The 29-year-old Harper, the National League’s reigning Most Valuable Player, was already playing through a torn ulnar collateral ligament in his right elbow, an injury that was diagnosed in mid-May, after which he received an injection of platelet-rich plasma. The tear is apparently traceable to an April 11 throw from right field that had limited Harper to designated hitter duty since April 17. Last week, he missed three games due to an infected blister at the base of his left index finger.

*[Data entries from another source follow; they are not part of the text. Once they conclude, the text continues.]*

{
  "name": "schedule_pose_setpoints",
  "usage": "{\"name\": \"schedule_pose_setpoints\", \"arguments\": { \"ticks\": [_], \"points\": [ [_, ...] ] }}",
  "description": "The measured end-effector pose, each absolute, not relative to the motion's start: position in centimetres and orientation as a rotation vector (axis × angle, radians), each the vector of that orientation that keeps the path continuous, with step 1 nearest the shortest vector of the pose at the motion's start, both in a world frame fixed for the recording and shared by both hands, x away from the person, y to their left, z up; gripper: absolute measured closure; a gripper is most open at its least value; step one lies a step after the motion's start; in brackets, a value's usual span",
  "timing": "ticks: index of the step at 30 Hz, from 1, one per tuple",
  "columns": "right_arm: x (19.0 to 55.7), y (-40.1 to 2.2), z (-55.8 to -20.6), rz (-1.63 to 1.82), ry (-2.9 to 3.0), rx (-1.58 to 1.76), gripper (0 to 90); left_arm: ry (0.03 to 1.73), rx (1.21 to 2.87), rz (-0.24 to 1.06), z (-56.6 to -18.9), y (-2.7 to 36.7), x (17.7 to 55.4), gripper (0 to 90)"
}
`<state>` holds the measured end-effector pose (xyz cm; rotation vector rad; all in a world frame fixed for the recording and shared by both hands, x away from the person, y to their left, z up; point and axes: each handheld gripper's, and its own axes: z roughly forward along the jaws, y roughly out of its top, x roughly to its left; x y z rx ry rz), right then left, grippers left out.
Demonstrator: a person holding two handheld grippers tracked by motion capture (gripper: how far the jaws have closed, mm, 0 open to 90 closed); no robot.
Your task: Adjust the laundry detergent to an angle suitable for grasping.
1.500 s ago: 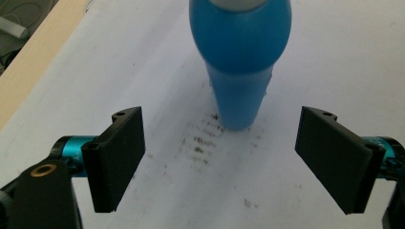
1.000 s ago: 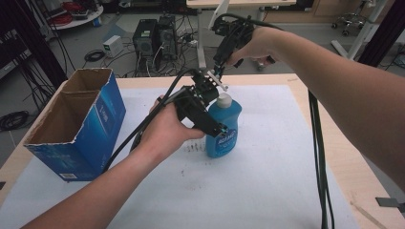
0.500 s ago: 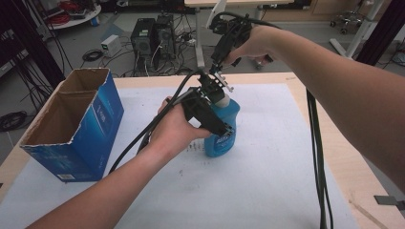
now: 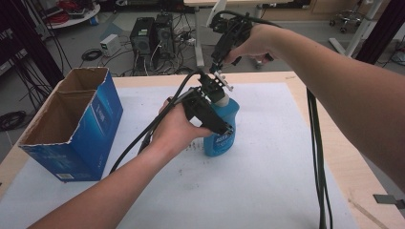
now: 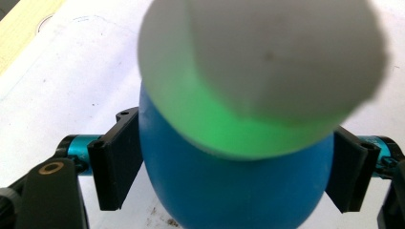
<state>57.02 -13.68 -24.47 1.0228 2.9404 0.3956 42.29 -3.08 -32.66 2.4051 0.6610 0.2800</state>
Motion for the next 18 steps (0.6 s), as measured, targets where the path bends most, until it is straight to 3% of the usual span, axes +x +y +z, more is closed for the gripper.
{"name": "schedule_pose_setpoints", "arguments": {
  "ticks": [18],
  "points": [
    [56.98,-13.54,-24.5,0.395,2.939,1.011,12.5,0.66,2.409,0.281,-32.83,-3.3,42.26,29.2]
  ]
}}
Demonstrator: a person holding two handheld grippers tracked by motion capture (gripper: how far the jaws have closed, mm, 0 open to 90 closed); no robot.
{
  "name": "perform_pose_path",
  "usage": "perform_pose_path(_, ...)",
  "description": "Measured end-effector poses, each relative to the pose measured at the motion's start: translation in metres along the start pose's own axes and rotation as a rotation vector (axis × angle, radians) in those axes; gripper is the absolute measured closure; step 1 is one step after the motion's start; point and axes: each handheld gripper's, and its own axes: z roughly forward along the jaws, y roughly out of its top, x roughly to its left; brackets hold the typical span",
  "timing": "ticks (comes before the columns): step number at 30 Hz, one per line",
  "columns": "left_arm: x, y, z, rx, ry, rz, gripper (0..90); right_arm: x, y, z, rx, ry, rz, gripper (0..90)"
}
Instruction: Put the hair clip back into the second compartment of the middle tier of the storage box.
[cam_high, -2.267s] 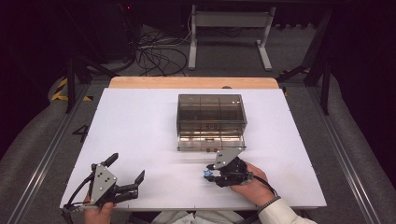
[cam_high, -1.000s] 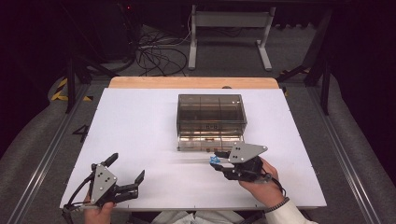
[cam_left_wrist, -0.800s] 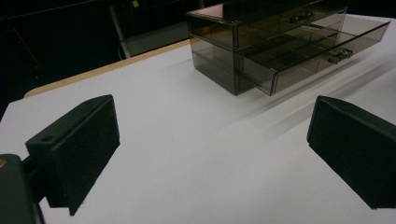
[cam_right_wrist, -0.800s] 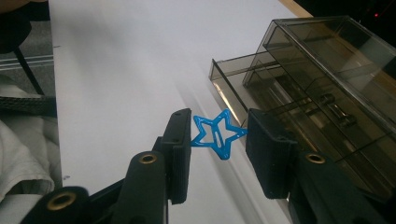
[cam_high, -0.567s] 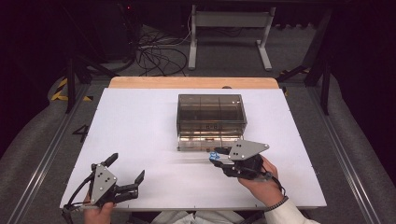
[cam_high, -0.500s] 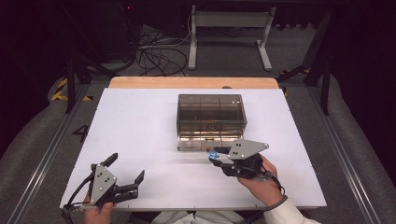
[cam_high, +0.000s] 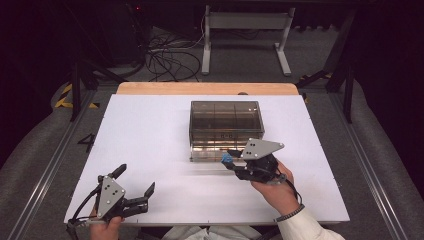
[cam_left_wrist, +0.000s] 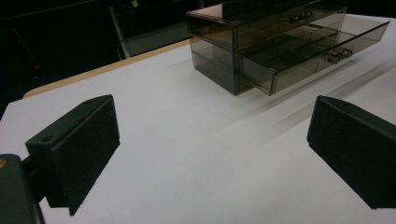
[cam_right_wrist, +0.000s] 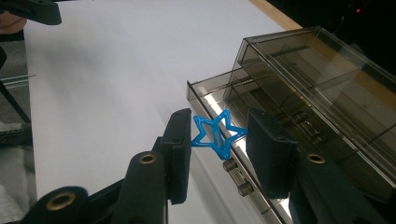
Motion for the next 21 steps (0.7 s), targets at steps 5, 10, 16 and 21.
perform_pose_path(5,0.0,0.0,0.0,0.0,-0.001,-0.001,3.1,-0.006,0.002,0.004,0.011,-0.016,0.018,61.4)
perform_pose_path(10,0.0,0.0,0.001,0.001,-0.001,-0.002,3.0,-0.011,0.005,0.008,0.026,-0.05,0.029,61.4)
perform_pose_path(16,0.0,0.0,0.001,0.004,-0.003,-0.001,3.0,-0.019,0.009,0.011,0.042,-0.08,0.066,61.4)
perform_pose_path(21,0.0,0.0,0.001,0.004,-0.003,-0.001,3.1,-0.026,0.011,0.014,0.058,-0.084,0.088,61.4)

Despite the elbow injury, Harper has thrived. He’s hitting .318/.385/.599 with 15 homers, with both his slugging percentage and 166 wRC+ ranking second in the NL — the latter mark just four points below last year’s major league-leading figure — and his 2.7 WAR ninth. This month, as the team has gone 18–6 (17–6 since firing Girardi, including wins on Saturday and Sunday over the Padres), Harper hit .359/.455/.641 (201 wRC+), practically carrying the offense. But at this writing, he’s the third of the NL’s top 10 players in WAR to be sidelined by an injury, joining Manny Machado (sprained left ankle) and Mookie Betts (cracked rib) in the virtual infirmary.

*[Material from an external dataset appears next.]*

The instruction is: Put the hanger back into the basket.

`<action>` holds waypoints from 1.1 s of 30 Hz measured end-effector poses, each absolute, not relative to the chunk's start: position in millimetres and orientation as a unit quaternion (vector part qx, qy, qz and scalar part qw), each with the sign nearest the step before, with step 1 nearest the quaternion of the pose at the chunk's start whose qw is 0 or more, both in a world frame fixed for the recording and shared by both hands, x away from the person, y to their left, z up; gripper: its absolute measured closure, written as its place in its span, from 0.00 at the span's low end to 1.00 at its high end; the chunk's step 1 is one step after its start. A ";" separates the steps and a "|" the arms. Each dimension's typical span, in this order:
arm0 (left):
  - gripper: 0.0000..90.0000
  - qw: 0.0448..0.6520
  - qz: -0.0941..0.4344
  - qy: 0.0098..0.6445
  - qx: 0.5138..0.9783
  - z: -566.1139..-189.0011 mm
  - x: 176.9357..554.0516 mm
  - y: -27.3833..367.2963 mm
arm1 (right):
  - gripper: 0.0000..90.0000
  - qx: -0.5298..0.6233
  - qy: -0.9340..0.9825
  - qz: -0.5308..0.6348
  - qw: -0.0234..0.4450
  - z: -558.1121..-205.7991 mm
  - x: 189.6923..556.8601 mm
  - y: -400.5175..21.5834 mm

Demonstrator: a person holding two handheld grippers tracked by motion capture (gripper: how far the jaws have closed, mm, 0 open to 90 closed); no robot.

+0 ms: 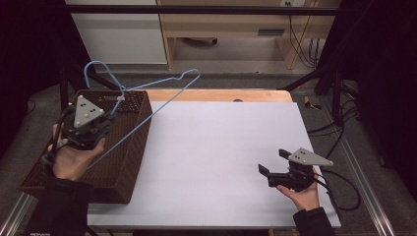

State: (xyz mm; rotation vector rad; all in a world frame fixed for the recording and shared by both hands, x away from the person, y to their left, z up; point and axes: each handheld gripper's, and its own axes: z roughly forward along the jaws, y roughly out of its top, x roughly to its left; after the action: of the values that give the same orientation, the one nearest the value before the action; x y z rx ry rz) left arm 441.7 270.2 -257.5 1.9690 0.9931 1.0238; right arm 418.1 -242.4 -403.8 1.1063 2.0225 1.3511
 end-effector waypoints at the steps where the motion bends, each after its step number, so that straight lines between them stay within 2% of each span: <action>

While the move to DH kept Harper in the lineup, it exacerbated the Phillies’ already obvious defensive woes, as both Kyle Schwarber and Nick Castellanos, the team’s two big-money free agents from this past winter, had to play the outfield at the same time in order to keep their bats in the lineup. As it is, the team entered Sunday tied for eighth in the NL in defensive efficiency (.688, four points below league average) but second-to-last in both Defensive Runs Saved (-26) and in Fielding Runs Prevented (-21). Castellanos (-12 DRS, -6 RAA) and Schwarber (-2 DRS, -4 RAA) have both played their parts in deflating those numbers, with the former also hitting for just a 93 wRC+ this year (.252/.306/.387), making the tradeoff even worse. The team’s defensive situation has been further exacerbated by the loss of Jean Segura, the most defensively adept infielder in a group that also includes Rhys Hoskins, Didi Gregorius, and Alec Bohm, a trio that has combined for -10 DRS and -11 RAA. He’ll be out for 10–12 weeks due to a broken right ring finger that required surgery.

None of the second basemen who have replaced Segura — Bryson Stott, Johan Camargo, and Yairo Muñoz — have been productive. In fact, besides Harper, only Hoskins (172 wRC+ in 99 PA) and Schwarber (183 wRC+ in 104 PA) have provided significantly better-than-average offense while playing regularly in June. The efforts of those three sluggers have still been enough to push the Phillies’ wRC+ for the month to 112, up 14 points over their mark through May. Even so, the team’s turnaround has had as much to do with improved run prevention:

Phillies by Month
Month W-L RS/G AVG OBP SLG wRC+ RA SP ERA SP FIP RP ERA RP FIP
April 11-11 4.55 .244 .318 .400 100 4.00 3.94 3.81 3.83 3.74
May 10-18 4.43 .244 .305 .402 96 4.86 3.95 3.18 4.55 4.19
June 18-6 5.33 .247 .325 .433 112 3.88 3.15 3.49 3.99 3.72

As to how long Harper could be out, the Phillies will gain further clarity after he is evaluated in Philadelphia, perhaps as early as Monday. Via the Philadelphia Inquirer’s Alex Coffey, “Harper said that he will see a doctor who specializes in thumb injuries when he is back in Philadelphia. He will see a second specialist if he needs to. [President of baseball operations Dave] Dombrowski said it’s too early to say whether it will require surgery.”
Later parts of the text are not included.